> [REQUIRED ACTION] What follows is a set of records. Copy them exactly and leave out the images.

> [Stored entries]
───
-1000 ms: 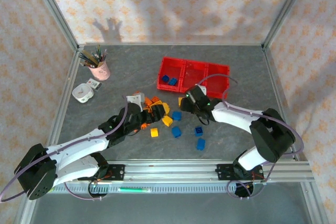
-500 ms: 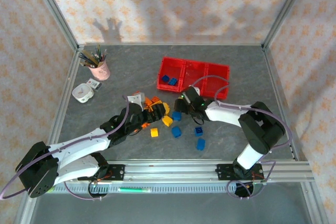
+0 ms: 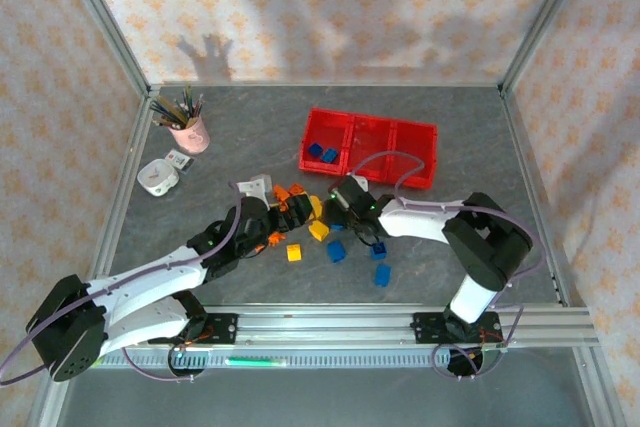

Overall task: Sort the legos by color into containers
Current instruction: Pick up the lego from the center of the table.

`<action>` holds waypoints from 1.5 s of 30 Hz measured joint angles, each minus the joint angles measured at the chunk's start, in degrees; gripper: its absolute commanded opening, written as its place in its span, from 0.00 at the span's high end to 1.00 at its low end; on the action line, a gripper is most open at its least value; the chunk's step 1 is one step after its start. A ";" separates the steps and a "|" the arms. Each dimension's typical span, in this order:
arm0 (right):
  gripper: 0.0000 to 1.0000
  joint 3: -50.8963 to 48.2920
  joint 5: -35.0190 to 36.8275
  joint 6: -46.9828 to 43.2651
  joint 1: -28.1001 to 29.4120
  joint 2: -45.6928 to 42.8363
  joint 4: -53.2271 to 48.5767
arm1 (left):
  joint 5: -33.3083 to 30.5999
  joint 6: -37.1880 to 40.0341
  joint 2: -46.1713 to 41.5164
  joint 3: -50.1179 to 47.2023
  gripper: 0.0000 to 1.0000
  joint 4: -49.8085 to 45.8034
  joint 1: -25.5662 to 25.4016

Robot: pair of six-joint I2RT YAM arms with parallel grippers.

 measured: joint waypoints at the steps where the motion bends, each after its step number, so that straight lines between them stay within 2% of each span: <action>1: 0.25 0.13 0.00 0.13 0.00 0.00 -0.11 | -0.11 0.00 -0.09 0.02 0.01 -0.02 0.00; 8: 0.36 0.11 0.87 0.63 0.13 -0.31 -1.60 | -0.72 0.00 -0.22 0.00 0.01 -0.52 0.00; 16: 0.35 -1.40 1.44 0.98 0.39 -3.43 -5.55 | -0.74 0.00 -0.22 0.00 0.01 -0.85 0.00; 31: 0.61 -0.68 2.32 1.40 1.14 -2.95 -5.73 | -1.40 -0.02 -1.97 0.00 0.01 -1.22 0.00; 45: 0.61 2.27 3.96 0.90 1.14 -7.06 -8.31 | -3.21 0.04 -3.37 -0.02 0.01 -1.25 0.00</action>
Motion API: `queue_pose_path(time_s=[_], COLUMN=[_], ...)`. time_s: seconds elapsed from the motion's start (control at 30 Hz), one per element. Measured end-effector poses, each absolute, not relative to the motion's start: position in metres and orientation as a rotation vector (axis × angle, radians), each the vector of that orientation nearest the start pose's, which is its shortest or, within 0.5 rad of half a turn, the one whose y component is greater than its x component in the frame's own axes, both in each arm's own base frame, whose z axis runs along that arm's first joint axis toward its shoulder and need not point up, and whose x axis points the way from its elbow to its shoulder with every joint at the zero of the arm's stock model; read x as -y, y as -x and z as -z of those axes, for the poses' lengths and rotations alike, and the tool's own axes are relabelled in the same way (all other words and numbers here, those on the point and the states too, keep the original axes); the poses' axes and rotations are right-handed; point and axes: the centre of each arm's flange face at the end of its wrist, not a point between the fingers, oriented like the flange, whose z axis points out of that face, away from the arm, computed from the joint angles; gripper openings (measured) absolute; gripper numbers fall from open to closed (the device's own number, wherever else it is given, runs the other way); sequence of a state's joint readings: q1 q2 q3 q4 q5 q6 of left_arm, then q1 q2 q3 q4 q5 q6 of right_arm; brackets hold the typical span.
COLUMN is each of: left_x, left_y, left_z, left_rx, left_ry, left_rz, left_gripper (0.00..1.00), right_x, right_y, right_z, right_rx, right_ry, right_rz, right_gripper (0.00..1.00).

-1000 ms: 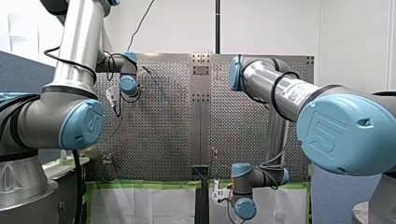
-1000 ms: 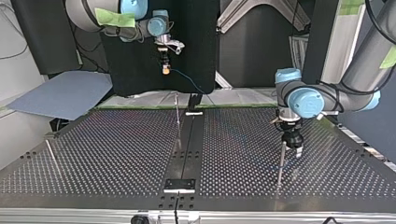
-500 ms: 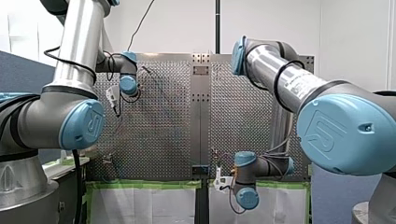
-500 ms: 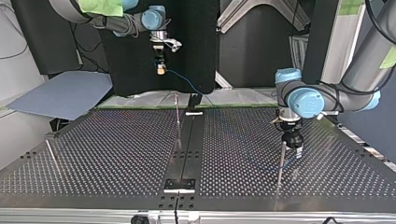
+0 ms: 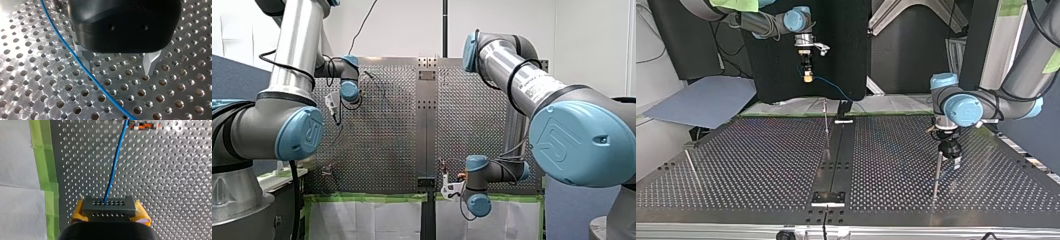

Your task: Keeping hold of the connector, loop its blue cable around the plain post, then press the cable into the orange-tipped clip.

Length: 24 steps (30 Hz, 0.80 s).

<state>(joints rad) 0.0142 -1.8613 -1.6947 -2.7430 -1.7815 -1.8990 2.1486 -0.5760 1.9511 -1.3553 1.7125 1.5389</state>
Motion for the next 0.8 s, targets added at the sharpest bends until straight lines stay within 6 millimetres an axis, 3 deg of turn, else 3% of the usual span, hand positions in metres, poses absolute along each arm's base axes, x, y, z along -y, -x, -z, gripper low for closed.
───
> [RESULT OF THE EXERCISE]
-1000 ms: 
-500 ms: 
+0 ms: 

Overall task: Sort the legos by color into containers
Current instruction: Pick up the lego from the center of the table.

`<action>` holds waypoints from 1.5 s of 30 Hz measured joint angles, each minus the joint angles measured at the chunk's start, in degrees; gripper: its absolute commanded opening, written as its place in its span, from 0.00 at the span's high end to 1.00 at its low end; on the action line, a gripper is most open at its least value; the chunk's step 1 is one step after its start. A ";" separates the steps and a "|" the arms. Each dimension's typical span, in this order:
arm0 (right):
  gripper: 0.0000 to 1.0000
  joint 3: -50.8963 to 48.2920
  joint 5: -35.0190 to 36.8275
  joint 6: -46.9828 to 43.2651
  joint 1: -28.1001 to 29.4120
  joint 2: -45.6928 to 42.8363
  joint 4: -53.2271 to 48.5767
arm1 (left):
  joint 5: -33.3083 to 30.5999
  joint 6: -37.1880 to 40.0341
  joint 2: -46.1713 to 41.5164
  joint 3: -50.1179 to 47.2023
  gripper: 0.0000 to 1.0000
  joint 4: -49.8085 to 45.8034
  joint 1: -25.5662 to 25.4016

Robot: pair of six-joint I2RT YAM arms with parallel grippers.

 measured: joint waypoints at the steps where the motion bends, each after its step number, so that straight lines between them stay within 2% of each span: <action>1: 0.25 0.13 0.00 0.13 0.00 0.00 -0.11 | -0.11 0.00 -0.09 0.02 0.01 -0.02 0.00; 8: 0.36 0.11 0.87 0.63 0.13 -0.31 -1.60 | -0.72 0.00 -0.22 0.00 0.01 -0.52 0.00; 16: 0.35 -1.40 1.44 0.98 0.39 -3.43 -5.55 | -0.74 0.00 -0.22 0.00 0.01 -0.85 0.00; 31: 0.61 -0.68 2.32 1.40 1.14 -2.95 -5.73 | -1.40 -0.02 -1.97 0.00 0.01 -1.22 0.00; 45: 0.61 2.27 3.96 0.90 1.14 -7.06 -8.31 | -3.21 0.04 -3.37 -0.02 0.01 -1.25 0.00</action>
Motion API: `queue_pose_path(time_s=[_], COLUMN=[_], ...)`. time_s: seconds elapsed from the motion's start (control at 30 Hz), one per element. Measured end-effector poses, each absolute, not relative to the motion's start: position in metres and orientation as a rotation vector (axis × angle, radians), each the vector of that orientation nearest the start pose's, which is its shortest or, within 0.5 rad of half a turn, the one whose y component is greater than its x component in the frame's own axes, both in each arm's own base frame, whose z axis runs along that arm's first joint axis toward its shoulder and need not point up, and whose x axis points the way from its elbow to its shoulder with every joint at the zero of the arm's stock model; read x as -y, y as -x and z as -z of those axes, for the poses' lengths and rotations alike, and the tool's own axes are relabelled in the same way (all other words and numbers here, those on the point and the states too, keep the original axes); the poses' axes and rotations are right-handed; point and axes: the centre of each arm's flange face at the end of its wrist, not a point between the fingers, oriented like the flange, whose z axis points out of that face, away from the arm, computed from the joint angles; gripper openings (measured) absolute; gripper numbers fall from open to closed (the device's own number, wherever else it is given, runs the other way); sequence of a state's joint readings: q1 q2 q3 q4 q5 q6 of left_arm, then q1 q2 q3 q4 q5 q6 of right_arm; brackets hold the typical span.
COLUMN is each of: left_x, left_y, left_z, left_rx, left_ry, left_rz, left_gripper (0.00..1.00), right_x, right_y, right_z, right_rx, right_ry, right_rz, right_gripper (0.00..1.00).

-1000 ms: 
-1000 ms: 
-500 ms: 
-500 ms: 
+0 ms: 

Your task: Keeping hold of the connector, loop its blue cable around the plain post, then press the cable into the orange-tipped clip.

Length: 24 steps (30 Hz, 0.80 s).

<state>(joints rad) 0.0142 -1.8613 -1.6947 -2.7430 -1.7815 -1.8990 2.1486 -0.5760 1.9511 -1.3553 1.7125 1.5389</state>
Motion for the next 0.8 s, targets added at the sharpest bends until straight lines stay within 6 millimetres an axis, 3 deg of turn, else 3% of the usual span, hand positions in metres, poses absolute along each arm's base axes, x, y, z along -y, -x, -z, gripper low for closed.

No more output will be added to the exercise.